Go to the line in the entries below that holds "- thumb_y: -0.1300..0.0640" and repeat exactly from there through the line that holds "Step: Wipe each", inclusive.

Stored items from a collection
☆ ☆ ☆

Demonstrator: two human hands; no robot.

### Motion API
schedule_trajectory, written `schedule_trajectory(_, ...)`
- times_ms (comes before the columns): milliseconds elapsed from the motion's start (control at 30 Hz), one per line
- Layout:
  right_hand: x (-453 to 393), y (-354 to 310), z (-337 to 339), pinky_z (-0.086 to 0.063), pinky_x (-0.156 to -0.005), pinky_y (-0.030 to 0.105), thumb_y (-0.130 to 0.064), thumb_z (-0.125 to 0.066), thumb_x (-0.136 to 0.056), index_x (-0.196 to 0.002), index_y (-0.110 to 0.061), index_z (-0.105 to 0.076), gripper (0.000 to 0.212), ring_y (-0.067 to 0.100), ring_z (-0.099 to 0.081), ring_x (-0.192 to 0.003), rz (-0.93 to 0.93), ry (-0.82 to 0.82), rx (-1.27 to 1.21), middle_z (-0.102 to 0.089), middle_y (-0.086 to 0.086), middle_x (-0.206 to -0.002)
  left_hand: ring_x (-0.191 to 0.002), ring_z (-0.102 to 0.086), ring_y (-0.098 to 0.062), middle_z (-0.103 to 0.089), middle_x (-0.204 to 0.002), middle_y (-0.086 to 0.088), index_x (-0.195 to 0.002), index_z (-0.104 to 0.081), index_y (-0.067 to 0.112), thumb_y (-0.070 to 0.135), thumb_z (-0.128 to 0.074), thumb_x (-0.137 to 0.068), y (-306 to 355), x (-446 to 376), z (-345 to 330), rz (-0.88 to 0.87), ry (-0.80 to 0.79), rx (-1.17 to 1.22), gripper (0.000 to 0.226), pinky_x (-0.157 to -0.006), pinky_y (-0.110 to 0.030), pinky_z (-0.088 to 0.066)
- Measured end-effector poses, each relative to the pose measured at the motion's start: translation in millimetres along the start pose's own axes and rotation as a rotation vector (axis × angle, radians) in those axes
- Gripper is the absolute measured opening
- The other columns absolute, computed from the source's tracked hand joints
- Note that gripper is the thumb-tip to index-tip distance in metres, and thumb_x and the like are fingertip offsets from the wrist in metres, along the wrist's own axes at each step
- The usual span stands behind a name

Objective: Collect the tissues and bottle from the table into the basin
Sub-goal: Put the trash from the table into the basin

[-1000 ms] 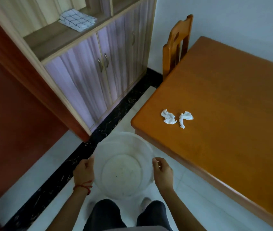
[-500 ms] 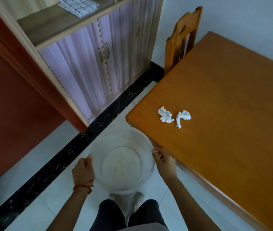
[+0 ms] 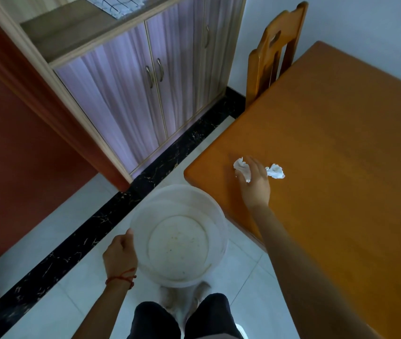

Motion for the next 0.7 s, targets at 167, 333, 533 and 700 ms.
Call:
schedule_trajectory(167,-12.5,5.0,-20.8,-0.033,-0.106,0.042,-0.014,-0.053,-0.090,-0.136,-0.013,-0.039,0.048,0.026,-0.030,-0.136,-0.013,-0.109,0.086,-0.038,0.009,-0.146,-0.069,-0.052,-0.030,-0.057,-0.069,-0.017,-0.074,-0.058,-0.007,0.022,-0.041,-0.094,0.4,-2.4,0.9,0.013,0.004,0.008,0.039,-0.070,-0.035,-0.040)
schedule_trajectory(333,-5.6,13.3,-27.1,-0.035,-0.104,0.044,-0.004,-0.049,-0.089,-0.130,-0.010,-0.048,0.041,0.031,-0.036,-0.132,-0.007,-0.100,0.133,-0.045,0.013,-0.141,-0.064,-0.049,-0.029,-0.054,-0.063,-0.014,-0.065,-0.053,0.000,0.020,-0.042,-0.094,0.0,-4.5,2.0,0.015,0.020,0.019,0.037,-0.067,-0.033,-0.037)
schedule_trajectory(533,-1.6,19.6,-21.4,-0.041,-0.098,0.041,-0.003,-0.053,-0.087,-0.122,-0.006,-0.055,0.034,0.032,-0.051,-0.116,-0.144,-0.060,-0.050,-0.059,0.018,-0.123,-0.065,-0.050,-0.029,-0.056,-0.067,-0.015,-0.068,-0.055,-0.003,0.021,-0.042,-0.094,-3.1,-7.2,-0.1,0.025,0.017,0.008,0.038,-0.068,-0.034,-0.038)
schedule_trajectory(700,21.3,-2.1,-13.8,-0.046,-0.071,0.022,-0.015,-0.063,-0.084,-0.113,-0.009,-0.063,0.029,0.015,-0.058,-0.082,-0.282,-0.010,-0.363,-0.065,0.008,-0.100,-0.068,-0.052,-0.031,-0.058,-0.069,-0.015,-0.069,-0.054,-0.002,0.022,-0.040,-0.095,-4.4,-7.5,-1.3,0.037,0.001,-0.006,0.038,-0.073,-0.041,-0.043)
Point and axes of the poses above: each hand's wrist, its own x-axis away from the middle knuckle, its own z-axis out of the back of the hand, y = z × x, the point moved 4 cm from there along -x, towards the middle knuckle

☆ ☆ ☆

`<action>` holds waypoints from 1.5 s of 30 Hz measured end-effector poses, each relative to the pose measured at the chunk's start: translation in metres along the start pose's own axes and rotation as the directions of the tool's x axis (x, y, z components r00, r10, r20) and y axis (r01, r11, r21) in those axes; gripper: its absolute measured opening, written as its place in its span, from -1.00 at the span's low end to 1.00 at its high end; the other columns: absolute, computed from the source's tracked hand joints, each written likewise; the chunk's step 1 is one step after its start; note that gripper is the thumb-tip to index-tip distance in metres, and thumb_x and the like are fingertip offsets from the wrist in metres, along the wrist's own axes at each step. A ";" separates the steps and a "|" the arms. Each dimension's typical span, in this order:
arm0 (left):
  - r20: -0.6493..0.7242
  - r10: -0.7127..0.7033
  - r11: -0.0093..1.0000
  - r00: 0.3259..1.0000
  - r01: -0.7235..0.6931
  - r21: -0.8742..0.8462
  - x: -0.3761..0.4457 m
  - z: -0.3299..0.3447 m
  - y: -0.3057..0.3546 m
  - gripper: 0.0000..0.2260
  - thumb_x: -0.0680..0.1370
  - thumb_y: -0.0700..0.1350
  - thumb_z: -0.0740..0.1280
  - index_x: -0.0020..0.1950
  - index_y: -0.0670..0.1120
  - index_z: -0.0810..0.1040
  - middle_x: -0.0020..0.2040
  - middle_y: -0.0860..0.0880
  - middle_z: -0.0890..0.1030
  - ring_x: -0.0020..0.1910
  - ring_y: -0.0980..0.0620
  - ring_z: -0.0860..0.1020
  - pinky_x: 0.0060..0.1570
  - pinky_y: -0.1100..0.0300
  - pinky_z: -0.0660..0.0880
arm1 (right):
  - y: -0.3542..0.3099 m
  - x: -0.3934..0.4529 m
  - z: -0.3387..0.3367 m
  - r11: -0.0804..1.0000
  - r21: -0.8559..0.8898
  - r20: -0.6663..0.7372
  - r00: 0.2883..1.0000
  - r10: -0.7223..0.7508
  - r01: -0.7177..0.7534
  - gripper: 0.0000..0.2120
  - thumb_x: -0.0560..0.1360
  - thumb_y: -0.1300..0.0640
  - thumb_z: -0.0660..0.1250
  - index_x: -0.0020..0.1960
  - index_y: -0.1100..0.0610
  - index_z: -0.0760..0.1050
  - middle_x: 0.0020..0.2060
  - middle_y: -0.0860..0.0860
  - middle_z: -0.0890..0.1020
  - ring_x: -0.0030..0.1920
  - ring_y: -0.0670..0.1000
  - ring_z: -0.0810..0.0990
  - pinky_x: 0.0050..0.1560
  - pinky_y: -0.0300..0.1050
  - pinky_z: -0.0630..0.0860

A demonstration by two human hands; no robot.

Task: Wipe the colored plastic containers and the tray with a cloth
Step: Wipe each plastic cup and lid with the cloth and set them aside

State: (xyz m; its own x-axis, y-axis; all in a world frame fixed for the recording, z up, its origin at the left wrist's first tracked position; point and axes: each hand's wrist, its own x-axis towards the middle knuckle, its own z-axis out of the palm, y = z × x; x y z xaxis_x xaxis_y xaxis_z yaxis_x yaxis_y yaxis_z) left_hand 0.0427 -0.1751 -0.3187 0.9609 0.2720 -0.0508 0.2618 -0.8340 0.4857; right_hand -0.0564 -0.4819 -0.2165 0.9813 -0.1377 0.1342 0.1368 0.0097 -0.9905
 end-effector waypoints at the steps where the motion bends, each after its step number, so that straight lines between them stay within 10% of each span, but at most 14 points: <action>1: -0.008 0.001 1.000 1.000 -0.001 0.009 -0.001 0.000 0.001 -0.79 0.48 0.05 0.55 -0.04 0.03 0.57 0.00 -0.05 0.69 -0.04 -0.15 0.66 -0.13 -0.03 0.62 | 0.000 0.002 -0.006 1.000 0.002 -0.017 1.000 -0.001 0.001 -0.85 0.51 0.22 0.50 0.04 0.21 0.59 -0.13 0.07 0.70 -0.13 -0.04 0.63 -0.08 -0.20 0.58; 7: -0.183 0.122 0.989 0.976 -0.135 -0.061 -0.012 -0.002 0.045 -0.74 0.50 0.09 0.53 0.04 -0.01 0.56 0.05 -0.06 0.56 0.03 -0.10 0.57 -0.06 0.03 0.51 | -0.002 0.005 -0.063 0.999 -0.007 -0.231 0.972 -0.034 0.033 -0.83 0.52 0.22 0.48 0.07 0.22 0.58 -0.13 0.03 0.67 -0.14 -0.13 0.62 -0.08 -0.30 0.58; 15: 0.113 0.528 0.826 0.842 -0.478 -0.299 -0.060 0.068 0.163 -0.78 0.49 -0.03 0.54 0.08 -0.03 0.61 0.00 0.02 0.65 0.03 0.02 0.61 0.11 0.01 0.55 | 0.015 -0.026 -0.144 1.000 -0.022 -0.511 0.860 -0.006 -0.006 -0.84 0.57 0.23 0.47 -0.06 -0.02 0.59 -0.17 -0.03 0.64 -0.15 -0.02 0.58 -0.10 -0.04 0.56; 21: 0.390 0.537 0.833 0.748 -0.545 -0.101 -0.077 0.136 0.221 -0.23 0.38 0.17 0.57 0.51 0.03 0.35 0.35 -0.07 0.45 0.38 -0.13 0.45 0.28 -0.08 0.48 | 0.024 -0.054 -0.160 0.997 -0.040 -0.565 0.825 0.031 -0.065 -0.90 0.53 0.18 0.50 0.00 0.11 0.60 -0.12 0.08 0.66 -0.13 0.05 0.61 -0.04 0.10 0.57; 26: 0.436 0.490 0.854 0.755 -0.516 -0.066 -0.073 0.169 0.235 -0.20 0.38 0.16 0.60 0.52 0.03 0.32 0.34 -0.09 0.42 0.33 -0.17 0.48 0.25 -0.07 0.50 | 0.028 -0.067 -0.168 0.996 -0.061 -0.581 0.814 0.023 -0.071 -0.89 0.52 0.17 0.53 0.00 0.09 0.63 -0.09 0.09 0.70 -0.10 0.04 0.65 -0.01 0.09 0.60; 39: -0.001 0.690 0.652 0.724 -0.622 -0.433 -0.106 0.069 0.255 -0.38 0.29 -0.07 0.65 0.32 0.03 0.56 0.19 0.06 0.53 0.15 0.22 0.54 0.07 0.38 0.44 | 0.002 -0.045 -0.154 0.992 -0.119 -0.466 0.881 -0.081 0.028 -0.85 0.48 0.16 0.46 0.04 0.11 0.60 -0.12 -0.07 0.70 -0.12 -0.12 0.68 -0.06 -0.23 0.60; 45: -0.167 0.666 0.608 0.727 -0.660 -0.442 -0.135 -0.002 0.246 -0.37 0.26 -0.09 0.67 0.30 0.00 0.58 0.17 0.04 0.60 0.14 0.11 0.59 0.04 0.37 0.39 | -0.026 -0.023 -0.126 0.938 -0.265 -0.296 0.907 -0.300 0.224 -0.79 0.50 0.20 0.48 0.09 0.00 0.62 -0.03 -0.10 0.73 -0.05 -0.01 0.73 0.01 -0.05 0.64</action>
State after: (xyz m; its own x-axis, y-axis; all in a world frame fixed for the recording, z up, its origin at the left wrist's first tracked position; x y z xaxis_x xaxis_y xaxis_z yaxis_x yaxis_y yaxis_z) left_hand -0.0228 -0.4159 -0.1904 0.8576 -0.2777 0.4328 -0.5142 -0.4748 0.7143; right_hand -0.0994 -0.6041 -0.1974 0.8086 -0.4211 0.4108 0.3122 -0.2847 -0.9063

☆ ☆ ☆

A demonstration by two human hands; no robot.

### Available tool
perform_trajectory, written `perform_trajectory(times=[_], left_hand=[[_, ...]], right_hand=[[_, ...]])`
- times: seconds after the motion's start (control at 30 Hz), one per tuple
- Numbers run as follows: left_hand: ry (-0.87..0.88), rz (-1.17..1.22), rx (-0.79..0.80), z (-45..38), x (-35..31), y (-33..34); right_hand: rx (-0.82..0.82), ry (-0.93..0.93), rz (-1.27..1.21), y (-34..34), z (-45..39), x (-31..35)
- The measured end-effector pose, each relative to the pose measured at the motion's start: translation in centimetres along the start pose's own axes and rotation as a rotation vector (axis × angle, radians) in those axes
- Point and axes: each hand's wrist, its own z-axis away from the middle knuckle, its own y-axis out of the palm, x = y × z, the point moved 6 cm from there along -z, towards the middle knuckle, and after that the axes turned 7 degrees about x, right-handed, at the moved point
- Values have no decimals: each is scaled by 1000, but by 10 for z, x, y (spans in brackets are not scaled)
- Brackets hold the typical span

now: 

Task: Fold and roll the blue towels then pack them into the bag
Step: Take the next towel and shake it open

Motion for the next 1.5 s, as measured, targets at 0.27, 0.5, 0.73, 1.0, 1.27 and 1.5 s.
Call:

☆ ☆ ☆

**ANSWER FOR THIS EXERCISE**
  - thumb_y: -0.1300..0.0640
  - thumb_z: -0.0660..0.1250
  - index_x: -0.0020..0.1960
  - index_y: -0.1100..0.0610
  - index_z: -0.0760..0.1050
  - middle_x: 0.0020..0.2060
  - middle_y: -0.0860..0.0860
  - middle_z: -0.0890..0.1020
  - ring_x: -0.0030..0.1920
  - ring_y: -0.0670..0.1000
  - ring_z: -0.0810..0.0990
  - pinky_x: 0.0050..0.1560
  - pinky_y: -0.0300..0.1050
  - pinky_z: -0.0630..0.0860

A demonstration by two human hands; no robot.

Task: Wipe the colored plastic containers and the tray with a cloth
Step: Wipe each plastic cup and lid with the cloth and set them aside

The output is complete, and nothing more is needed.